Поначалу улицы были чисты и праздны. Миновали высокую серую церковь. Череду опрятных лавочек. Каналы тянулись ровно и напрямик. Двери ярко раскрашены. Развернулись, направились в центр, мимо университета, парламента, вдоль набережных, к таможне. А дальше город стал меняться. Сузились улицы. Углубились колдобины. Вскоре от мерзости перехватывало дух. Дагласс никогда не видал подобного, даже в Бостоне. Человеческие нечистоты хлюпали в канаве. Плюхались зловонными лужами. Под заборами меблирашек валялись мужики. Женщины в обносках, хуже, чем в обносках, – сами обноски. Носились босые дети. Из-под карнизов пялились образчики древних руин. Окна пыльные и битые. В проулках шныряли крысы. Во дворе многоквартирника бросили распухший ослиный труп. Бродили узкоплечие собаки. На улицах воняло портером. Устало распевала молодая попрошайка; полицейский сапог наподдал ей по ребрам и отправил восвояси. Она рухнула под ближайшим забором – так и лежала хохоча.
У ирландцев толком нет порядка, отмечал Дагласс, а то и вовсе нет. Карета огибала угол за углом, все сворачивала и сворачивала, из серости в серость. Зарядила морось. Улицы слякотны, колдобины глубже. Скрипичную мелодийку прорезал вопль.

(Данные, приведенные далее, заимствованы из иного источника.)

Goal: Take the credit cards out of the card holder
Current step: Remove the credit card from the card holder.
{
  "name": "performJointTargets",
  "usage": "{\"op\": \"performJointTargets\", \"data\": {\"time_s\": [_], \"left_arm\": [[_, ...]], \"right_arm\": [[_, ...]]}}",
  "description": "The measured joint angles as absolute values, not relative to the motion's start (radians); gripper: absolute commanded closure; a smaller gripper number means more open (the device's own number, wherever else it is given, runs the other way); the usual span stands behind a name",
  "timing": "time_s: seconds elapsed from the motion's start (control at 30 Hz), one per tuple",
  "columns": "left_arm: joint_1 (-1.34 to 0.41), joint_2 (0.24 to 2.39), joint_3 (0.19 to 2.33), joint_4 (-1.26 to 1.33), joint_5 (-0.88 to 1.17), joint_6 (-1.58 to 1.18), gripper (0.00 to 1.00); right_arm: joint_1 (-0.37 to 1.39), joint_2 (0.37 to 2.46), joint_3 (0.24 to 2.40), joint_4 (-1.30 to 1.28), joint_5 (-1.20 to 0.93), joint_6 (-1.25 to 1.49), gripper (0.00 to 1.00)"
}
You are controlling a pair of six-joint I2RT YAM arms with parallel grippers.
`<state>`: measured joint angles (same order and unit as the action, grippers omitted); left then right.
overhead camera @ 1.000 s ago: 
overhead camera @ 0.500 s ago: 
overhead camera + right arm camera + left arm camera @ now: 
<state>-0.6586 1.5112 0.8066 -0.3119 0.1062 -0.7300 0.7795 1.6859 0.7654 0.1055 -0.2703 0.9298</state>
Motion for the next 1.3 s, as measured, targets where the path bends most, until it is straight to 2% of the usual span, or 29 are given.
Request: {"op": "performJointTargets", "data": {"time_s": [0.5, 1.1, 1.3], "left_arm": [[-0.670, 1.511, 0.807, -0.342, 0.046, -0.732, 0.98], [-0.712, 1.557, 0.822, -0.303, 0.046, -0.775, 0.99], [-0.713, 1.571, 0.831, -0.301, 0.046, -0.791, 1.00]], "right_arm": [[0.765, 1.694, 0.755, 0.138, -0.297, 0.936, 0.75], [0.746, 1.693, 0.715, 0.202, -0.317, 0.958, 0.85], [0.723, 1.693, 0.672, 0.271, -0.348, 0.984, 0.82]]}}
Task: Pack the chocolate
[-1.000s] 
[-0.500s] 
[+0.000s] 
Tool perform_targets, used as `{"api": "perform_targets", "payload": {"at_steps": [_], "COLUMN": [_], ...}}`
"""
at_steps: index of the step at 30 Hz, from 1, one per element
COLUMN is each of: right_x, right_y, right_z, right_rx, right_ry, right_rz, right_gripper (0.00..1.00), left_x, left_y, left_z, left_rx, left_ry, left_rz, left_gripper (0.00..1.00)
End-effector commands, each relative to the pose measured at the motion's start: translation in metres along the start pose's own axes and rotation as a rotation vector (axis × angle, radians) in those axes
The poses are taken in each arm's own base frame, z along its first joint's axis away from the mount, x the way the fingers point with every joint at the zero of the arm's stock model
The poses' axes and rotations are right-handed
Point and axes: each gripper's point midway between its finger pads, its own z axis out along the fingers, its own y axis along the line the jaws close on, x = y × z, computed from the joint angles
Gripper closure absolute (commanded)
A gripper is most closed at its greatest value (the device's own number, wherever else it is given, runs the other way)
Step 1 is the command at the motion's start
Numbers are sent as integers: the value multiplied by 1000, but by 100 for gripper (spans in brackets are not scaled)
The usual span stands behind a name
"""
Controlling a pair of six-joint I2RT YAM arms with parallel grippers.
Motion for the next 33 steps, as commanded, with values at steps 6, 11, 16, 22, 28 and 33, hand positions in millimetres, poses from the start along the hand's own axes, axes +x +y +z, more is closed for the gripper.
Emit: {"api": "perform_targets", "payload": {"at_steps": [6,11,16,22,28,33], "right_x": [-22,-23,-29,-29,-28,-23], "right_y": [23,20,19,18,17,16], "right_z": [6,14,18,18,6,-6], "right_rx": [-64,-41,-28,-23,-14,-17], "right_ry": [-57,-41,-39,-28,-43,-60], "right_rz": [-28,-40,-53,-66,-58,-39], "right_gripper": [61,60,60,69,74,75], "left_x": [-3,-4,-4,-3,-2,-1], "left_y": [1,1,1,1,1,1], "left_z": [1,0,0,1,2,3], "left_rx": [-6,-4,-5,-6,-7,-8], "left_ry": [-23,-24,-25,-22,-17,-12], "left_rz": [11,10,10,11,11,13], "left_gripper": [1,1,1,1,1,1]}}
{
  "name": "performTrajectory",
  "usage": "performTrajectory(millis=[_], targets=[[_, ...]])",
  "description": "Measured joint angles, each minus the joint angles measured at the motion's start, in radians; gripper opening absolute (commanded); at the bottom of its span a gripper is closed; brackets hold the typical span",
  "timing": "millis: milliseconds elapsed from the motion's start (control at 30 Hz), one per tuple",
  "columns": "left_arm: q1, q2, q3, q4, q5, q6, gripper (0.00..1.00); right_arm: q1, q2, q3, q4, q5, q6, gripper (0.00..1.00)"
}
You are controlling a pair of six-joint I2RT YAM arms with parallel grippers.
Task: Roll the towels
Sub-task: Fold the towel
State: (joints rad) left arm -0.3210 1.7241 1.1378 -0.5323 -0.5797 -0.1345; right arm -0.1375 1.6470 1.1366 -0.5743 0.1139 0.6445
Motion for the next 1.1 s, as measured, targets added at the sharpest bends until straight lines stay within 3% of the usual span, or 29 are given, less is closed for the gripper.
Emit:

Все, что разворачивалось окрест, тревожило Дагласса, но он жадно всматривался, вбирал без разбору. Уэбб щелкнул хлыстом по лошадиной спине. Процокали назад по Сэквилл-стрит, мимо колонны Нельсона, к мосту и вновь через реку.
От дождя Лиффи покрылась ямочками. Низкая баржа уползала вниз по реке от пивоварни. По набережным свирепо и неуемно носился ветер. По булыжной мостовой шагали рыботорговцы, толкали тележки с вонючими моллюсками.
На карету запрыгнуло мальчишечье племя в тряпье. Семь или восемь мальцов. Разгонялись на колесах, рискованно повисали на кончиках пальцев. Пытались открыть дверцу. Хохот, посадка в лужу. Один обезьяныш перелез, мягко приземлился на деревянные козлы, головой привалился к Даглассову плечу. По шее и лицу мальчика разбежалась красная сыпь. Уэбб умолял не раздавать монеты, но Дагласс сунул мальчишке полпенни. Детские глаза остекленели от слез. Он не отнимал головы от Даглассова плеча, словно его туда приварили. Остальные мальчишки наклонялись с подножки – кричали, толкались, упрашивали.